Activity:
Copy out exactly the lines spanning the line with "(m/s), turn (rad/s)" to the line with "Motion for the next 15", inclusive, from the data underneath, with no pictures.

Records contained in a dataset
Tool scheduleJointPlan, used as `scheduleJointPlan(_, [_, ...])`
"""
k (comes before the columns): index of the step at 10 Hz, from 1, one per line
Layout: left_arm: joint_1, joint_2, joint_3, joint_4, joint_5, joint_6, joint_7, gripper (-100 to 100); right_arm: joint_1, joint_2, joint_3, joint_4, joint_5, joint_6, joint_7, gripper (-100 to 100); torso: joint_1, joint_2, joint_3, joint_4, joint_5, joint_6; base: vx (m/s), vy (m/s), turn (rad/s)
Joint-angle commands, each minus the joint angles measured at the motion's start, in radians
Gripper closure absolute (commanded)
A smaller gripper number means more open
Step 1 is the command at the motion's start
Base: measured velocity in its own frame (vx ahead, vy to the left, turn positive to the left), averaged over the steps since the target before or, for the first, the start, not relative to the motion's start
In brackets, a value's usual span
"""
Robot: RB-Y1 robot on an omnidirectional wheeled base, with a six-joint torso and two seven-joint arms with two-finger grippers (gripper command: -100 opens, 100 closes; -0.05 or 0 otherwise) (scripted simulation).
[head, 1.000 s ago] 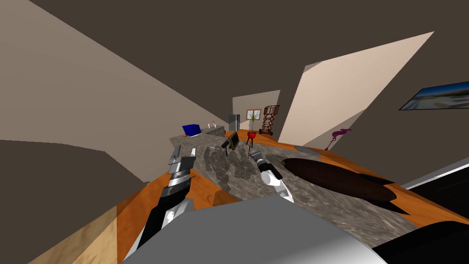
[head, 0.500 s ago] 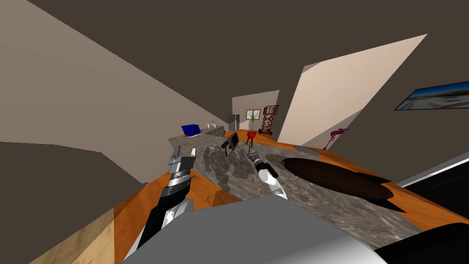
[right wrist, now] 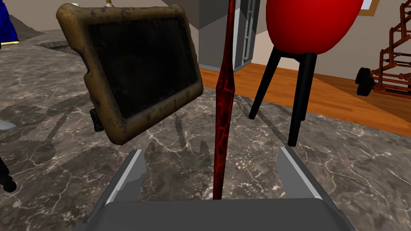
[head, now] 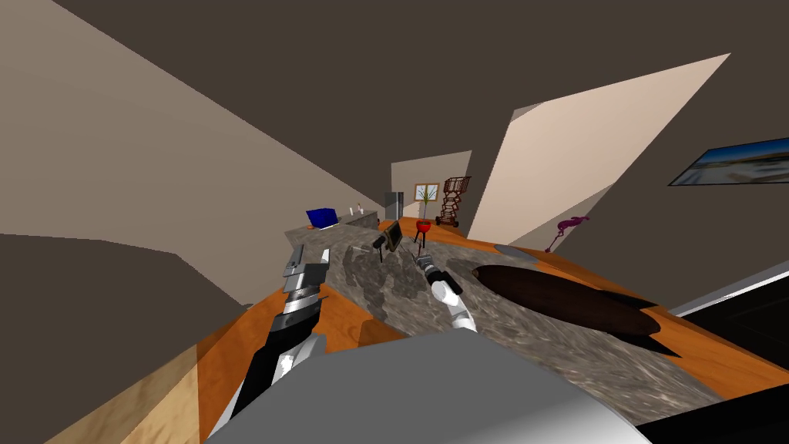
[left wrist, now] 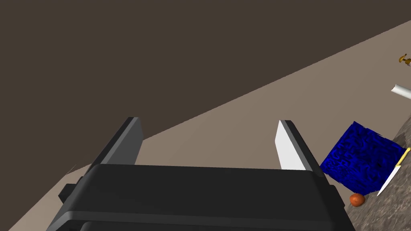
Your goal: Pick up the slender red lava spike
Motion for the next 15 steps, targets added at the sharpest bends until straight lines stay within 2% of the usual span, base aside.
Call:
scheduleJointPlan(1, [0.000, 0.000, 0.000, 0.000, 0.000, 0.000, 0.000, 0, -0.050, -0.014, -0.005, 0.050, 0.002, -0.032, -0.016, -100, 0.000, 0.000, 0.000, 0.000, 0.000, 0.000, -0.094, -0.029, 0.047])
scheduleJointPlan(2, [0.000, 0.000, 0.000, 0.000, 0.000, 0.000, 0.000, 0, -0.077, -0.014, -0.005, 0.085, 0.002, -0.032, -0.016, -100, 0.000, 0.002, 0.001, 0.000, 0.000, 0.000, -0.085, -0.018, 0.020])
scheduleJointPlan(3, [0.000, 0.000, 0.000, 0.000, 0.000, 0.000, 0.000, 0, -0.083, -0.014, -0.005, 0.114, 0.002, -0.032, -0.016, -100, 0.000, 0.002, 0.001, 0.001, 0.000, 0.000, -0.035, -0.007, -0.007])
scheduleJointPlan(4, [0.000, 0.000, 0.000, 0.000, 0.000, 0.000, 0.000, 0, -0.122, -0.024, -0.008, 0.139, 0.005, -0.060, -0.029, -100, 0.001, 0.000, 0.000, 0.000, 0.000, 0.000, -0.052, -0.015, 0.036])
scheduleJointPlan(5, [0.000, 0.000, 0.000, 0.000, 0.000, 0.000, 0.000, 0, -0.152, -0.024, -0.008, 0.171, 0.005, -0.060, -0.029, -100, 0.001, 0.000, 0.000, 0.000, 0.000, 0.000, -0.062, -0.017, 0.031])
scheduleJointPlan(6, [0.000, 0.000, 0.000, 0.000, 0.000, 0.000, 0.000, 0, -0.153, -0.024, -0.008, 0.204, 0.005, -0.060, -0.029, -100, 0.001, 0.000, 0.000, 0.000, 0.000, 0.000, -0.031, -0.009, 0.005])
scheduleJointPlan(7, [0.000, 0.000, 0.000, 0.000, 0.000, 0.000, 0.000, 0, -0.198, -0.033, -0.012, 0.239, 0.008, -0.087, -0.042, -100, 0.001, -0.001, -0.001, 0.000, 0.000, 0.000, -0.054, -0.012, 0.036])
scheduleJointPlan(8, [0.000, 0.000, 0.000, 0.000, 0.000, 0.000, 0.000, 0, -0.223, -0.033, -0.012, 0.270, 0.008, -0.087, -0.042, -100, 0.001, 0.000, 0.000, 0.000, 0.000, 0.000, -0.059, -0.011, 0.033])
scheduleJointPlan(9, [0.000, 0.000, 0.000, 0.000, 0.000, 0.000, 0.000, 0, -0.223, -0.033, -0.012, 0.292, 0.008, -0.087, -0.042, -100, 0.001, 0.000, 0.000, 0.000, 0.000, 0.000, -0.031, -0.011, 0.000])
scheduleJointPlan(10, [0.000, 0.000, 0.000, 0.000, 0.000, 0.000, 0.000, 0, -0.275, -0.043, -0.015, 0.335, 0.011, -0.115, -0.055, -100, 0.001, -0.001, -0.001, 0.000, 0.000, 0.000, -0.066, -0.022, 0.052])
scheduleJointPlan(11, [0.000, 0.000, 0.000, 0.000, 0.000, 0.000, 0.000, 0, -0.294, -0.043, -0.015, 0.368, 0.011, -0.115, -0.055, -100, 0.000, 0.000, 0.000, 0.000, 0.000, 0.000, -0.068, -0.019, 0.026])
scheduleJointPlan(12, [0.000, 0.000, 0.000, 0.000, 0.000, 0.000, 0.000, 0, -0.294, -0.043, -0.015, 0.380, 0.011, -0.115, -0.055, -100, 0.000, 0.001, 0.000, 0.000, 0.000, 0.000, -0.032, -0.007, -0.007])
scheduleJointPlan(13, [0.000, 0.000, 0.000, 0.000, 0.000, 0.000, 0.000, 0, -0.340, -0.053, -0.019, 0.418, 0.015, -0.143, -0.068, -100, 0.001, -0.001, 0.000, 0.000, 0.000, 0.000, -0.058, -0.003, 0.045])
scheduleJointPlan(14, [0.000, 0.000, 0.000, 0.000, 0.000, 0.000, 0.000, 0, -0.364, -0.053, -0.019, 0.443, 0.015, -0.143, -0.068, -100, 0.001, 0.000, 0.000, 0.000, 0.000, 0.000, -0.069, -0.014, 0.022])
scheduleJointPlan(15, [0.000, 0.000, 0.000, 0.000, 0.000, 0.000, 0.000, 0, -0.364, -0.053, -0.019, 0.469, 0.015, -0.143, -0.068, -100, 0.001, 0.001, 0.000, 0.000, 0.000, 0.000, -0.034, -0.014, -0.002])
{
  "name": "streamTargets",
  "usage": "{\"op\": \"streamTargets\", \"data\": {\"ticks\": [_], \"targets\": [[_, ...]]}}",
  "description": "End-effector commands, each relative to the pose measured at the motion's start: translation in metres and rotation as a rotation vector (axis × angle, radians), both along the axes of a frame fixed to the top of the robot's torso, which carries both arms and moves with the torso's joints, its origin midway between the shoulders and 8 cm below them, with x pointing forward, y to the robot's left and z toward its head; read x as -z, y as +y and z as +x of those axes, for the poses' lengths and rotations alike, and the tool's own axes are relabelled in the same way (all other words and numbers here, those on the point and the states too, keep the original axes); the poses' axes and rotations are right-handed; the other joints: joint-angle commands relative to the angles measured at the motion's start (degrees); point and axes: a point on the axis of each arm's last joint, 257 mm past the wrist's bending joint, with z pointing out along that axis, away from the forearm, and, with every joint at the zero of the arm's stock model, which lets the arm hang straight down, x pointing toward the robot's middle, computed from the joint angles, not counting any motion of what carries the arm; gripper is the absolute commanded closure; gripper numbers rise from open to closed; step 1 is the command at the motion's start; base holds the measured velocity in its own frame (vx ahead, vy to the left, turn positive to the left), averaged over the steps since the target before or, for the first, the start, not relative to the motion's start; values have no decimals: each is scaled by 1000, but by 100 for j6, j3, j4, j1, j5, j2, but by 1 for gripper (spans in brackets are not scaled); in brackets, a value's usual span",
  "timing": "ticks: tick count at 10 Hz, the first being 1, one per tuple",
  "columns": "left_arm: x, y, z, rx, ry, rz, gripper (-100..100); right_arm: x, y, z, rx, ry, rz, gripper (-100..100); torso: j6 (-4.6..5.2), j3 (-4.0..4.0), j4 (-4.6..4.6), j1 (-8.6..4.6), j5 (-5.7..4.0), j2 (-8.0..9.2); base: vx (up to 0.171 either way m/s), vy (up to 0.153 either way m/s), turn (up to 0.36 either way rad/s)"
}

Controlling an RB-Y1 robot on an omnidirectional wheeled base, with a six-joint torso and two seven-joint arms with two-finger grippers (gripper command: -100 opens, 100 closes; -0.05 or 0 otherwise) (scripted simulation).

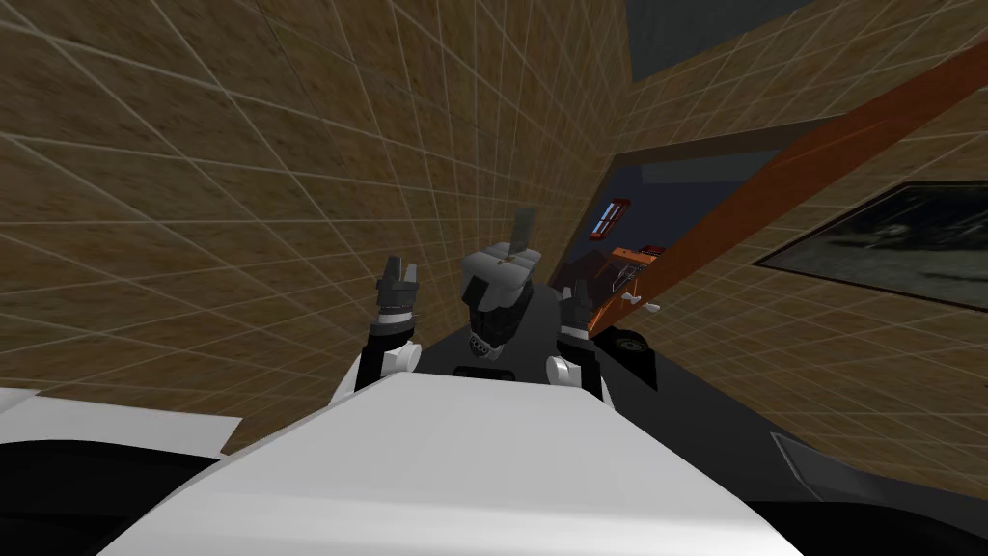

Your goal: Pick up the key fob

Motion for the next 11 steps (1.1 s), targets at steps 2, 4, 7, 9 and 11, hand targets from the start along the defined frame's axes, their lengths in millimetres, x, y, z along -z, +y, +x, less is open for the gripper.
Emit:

Reply:
Layout: left_arm: joint_1, joint_2, joint_3, joint_4, joint_5, joint_6, joint_7, gripper (-100 to 100); right_arm: joint_1, joint_2, joint_3, joint_4, joint_5, joint_6, joint_7, gripper (-100 to 100); torso: joint_1, joint_2, joint_3, joint_4, joint_5, joint_6; base: vx (m/s), vy (m/s), turn (rad/s)
Joint-angle commands, each minus the joint angles measured at the motion's start, in radians
Gripper closure absolute (commanded)
A smaller gripper number means more open
Step 1 is the command at the motion's start
Base: measured velocity in its own frame (vx ahead, vy to the left, turn positive to the left), averaged over the steps since the target before or, for the first, the start, not relative to the motion's start
In brackets, a value's usual span
"""
Robot: RB-Y1 robot on an omnidirectional wheeled base, with a six-joint torso and two seven-joint arms with two-finger grippers (gripper command: -100 opens, 100 closes; -0.05 or 0 otherwise) (scripted simulation).
[head, 1.000 s ago] 
[head, 0.500 s ago] 
[right wrist, now] 
[head, now] 
[left wrist, now] 
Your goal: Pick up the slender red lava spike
Motion for the next 15 steps, targets added at the sharpest bends until straight lines stay within 2% of the usual span, base aside.

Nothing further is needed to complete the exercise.